It has been our experience inside of our work in community that parents, students and public officials will respond to information, particularly voluminous, when it is prepared in ways that is visually understandable, manageable and impacts them directly. It has also been our experience that parents with low-education attainment, 25% of parents in the community have a high school diploma, are not intimidated with information and training materials that are prepared with both text and pictures that enhances understanding.
One of the strengths we have demonstrated in our work has been our ability to connect with our constituency base as we work, struggle and support each other in understanding much of the information we have been historically denied as a community. Further, our intergeneration approach, young and older people working together to build organization and in the work together, allows numerous opportunities for the young people to become the teachers and for the older people be students in the work.
For the past two years, member of our organization have participated with Southern Echo, Inc., a statewide and regional community-based leadership development and training organization, in demography training in an effort to enhance their abilities to work inside of communities. These young people are now members of the Mississippi Demography Group with the expressed mission of training other community leaders and organizers in the Mississippi Delta in using the tools and skills of geographic imaging and Harvard Graphics to breakdown complex information.

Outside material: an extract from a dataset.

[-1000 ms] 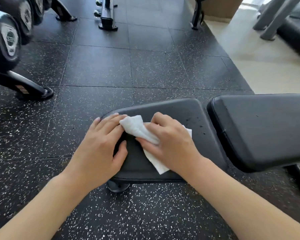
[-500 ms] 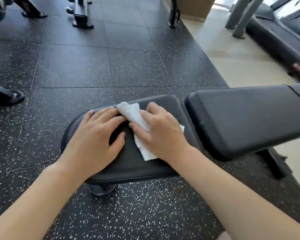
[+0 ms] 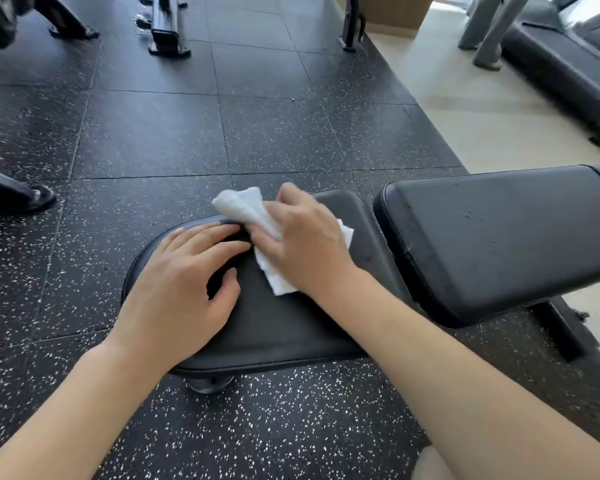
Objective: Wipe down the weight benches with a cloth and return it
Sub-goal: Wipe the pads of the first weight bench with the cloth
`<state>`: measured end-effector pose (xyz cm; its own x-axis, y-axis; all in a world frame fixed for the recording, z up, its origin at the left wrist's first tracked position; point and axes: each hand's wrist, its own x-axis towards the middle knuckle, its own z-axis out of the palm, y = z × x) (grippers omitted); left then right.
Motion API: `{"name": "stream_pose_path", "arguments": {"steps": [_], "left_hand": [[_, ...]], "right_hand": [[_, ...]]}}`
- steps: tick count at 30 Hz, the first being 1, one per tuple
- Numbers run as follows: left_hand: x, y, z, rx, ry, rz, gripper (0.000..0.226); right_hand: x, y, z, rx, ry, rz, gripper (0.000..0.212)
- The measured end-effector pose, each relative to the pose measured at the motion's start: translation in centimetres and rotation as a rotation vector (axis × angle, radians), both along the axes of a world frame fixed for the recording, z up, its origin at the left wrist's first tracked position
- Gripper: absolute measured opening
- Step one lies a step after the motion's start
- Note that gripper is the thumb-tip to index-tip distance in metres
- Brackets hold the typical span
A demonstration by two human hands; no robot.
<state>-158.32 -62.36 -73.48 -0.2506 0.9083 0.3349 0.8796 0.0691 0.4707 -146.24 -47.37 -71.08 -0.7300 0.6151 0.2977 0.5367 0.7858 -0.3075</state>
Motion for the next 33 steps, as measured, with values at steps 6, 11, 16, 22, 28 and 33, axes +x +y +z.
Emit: {"name": "stream_pose_path", "arguments": {"steps": [6, 11, 16, 22, 28, 33], "left_hand": [[-0.2, 0.1, -0.2, 0.013, -0.001, 0.007, 0.038], [-0.1, -0.2, -0.1, 0.005, -0.02, 0.004, 0.038], [-0.4, -0.2, 0.0, 0.011, -0.033, -0.007, 0.038], [0.4, 0.1, 0.1, -0.028, 0.037, -0.081, 0.036], [0.1, 0.9, 0.0, -0.051, -0.003, -0.128, 0.038], [-0.5, 1.2, -0.1, -0.101, -0.04, -0.055, 0.047]], "right_hand": [[3.7, 6.8, 0.1, 0.003, -0.002, -0.219, 0.035], [4.6, 7.1, 0.0, -0.039, 0.023, -0.358, 0.036], [1.9, -1.3, 0.1, 0.014, 0.038, -0.026, 0.029], [8.7, 1.0, 0.3, -0.03, 0.056, -0.209, 0.023], [10.7, -1.5, 0.3, -0.034, 0.109, -0.343, 0.025], [8.0, -8.5, -0.7, 0.021, 0.07, -0.015, 0.031]]}}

As a result, our youth organizers have taken the annual results of the Mississippi Curriculum Test data by individual schools in the Holmes County Public School District {6 of them}, manipulated it into readable charts and graphs for parents, students, other community people and school officials to understand. Parents and students are then enabled to share and discuss this information with other parents and students and hold their local principal accountable to parents’ requests for school improvement.
We are further interested in building an infrastructure in the use of technology to build our environment education program of work. We have identified and mapped illegal dumpsites manually though-out the county.
However, we seek the know-how and mean to use technology to have available to us the entire county and the Delta communities, so that we can identify and label the streets, roads, waterways, fields, schools, census blocks etc. This infrastructure will be used to support the leadership skills among and between youth in the work. Further, the learning will serve to support our students learning across the curriculum as it also builds their confidence and knowledge in civic participation at local governance.
|
We will evaluate the project through an assessment of others in the work. We will participate in debriefing from the work. We will as questions regarding the use of technology in building understanding on behalf of students, parents, other concerned citizens and public officials in the work. Given the low education attainment and limited time frame that members of the Board of Supervisors have to give to a particular issue, did the data/text shared help them understand the facts? Did it move them to effective action? How did the use of the testing data help parents and students work with their local school principal to develop, monitor and evaluate school improvement plans? How did the use of data help parent{s} seek individual education support for their individual child{ren}? How many youth and adults participate in trainings? How did they use the data? How does the organization use technology to reach out to its constituency base?